The Senate Appropriations Committee voted 13-3 to give a due-pass recommendation to House Bill 10 15 after rejecting an amendment that would have replaced the bill's hospital funding with a $25 million renovation of the Lehi Building and a $100 million new facility.
The vote leaves the bill, as amended in committee, headed to later floor and conference work. The committee also approved a separate funding-figure amendment earlier in the session that adjusts numbers tied to a transfer into the social services fund.

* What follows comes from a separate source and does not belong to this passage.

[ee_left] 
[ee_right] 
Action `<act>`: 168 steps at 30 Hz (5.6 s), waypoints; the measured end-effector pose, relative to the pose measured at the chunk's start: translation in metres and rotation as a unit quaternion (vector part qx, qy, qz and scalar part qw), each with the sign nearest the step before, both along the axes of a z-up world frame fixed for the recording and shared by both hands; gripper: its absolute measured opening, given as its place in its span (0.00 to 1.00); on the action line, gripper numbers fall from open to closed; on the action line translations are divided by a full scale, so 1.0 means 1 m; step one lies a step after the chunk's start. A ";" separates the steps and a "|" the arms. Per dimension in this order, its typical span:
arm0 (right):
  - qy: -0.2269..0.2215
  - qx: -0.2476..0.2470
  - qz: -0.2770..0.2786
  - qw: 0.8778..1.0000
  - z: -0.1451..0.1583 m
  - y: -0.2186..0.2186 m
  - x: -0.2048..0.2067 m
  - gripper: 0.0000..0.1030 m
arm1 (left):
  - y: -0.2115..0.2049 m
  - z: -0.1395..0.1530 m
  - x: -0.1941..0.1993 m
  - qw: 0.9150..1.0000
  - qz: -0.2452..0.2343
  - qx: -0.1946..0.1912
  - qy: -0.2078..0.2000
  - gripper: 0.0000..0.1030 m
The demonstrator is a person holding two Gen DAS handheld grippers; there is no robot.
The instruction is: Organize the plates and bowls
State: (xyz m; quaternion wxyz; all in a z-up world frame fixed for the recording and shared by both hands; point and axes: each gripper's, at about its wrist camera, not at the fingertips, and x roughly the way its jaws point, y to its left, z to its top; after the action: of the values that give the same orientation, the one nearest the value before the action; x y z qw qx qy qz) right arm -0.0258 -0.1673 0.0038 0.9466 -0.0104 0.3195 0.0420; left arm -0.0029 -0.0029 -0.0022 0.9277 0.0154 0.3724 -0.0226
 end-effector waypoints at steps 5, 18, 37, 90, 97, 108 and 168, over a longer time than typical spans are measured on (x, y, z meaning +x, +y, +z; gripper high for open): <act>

Senator Wojcick moved the committee's final due-pass motion on House Bill 10 15; Senator Devers seconded. The committee chair called the roll and the motion passed 13-3. The committee record shows a formal roll-call on the due-pass motion after the amendment votes were concluded.
The most contested change was amendment 02015, offered by Senator Eberly. Senator Eberly (Senator, Appropriations Committee) described the amendment as a combined approach: $25,000,000 to renovate the Lehi Building for deferred maintenance and a separate $100,000,000 new facility on the same campus, with the new facility “must be designed to accommodate up to 96 beds,” and a steering committee to oversee planning. "I would move the amendment 0.02015," Eberly said when offering the proposal. Senator Grama seconded the motion for amendment 02015.
Debate on 02015 focused on cost, planning, and the hospital's role in a changing behavioral-health system. Senator Dever (Senator) urged caution about the figures and the project's history, saying the prior $40 million estimate years earlier lacked independent assessment and that large cost differences merit careful review: "The proposal being considered now is to update the existing facility with the same rationale that we had before...the hundred million dollars has as much reasoning behind it as the $40,000,000 did 6 years ago." Senator Dever said he would resist the motion and, if it passed, move to remove it at a later stage.
Senator Connolly (Senator) and Senator Lontzick (Senator) also spoke against the amendment, arguing $100,000,000 would not be sufficient to complete the new facility and noting the committee and others had already invested in planning and studies. Senator Lontzick said, "I can't believe that they would come up with 300,000,000 if there isn't some justification for it," urging more information before abandoning the larger plan.
Senator Mather (Senator) supported the combined approach and highlighted that, while services are expanding in communities, there remains a population that requires a central state hospital. "We do, in fact, need a state hospital," Mather said, adding that a modest addition for special populations plus deferred maintenance of an existing building "makes a lot of sense." Senator Mather supported the amendment; ultimately four senators voted yes and twelve voted no, and the motion failed 4-12.
Earlier in the session the committee handled a technical funding amendment moved by Senator Wozniak (Senator) and seconded by Senator Dever. That amendment adjusted a numeric funding figure tied to a transfer into the social services fund; the chair and committee explained the session's oil-revenue-related "bucket" contains $250,000,000 and the proposed change reconciles the numbers for the next biennium. The committee adopted that amendment (recorded as "Motion passed 15 0 1").
With the failed amendment 02015 behind them, Senator Wojcick moved a due-pass recommendation for House Bill 10 15 as the committee had amended it; Senator Devers seconded. The committee voted to advance the bill by a 13-3 margin. Committee members noted the House had proposed a larger figure and that final numbers will be determined during conference committee and floor consideration.
The chair closed the committee's morning session and signaled remaining related work (including a treasurer's budget item, referred as House Bill 1005) will continue at future meetings. The committee also noted it received a referral (1168) for future consideration.
Votes at a glance:
- Amendment (funding figure change) — motion by Senator Wozniak; second by Senator Dever; outcome: passed (recorded "Motion passed 15 0 1").
- Amendment 02015 (Eberly) — motion by Senator Eberly; second by Senator Grama; outcome: failed, 4 yes, 12 no (yes: Senator Erboli, Senator Magrim, Senator Mather, Senator Sickler; no: remaining voting members recorded in roll call).
- Due-pass motion on House Bill 10 15 — motion by Senator Wojcick; second by Senator Devers; outcome: passed, 13 yes, 3 no.
Why it matters: House Bill 10 15 contains appropriations that would fund state hospital work and related behavioral-health infrastructure. The committee's decisions keep the bill moving with its larger funding framework intact while rejecting a proposal to substitute a smaller renovation-plus-addition plan; the measure will face further negotiation on the floor and in conference committees.
The committee record shows continued debate ahead: members asked for more detailed cost and planning information and noted existing investments in studies and design. Committee staff and the Office of Management and Budget are expected to participate in forthcoming discussions.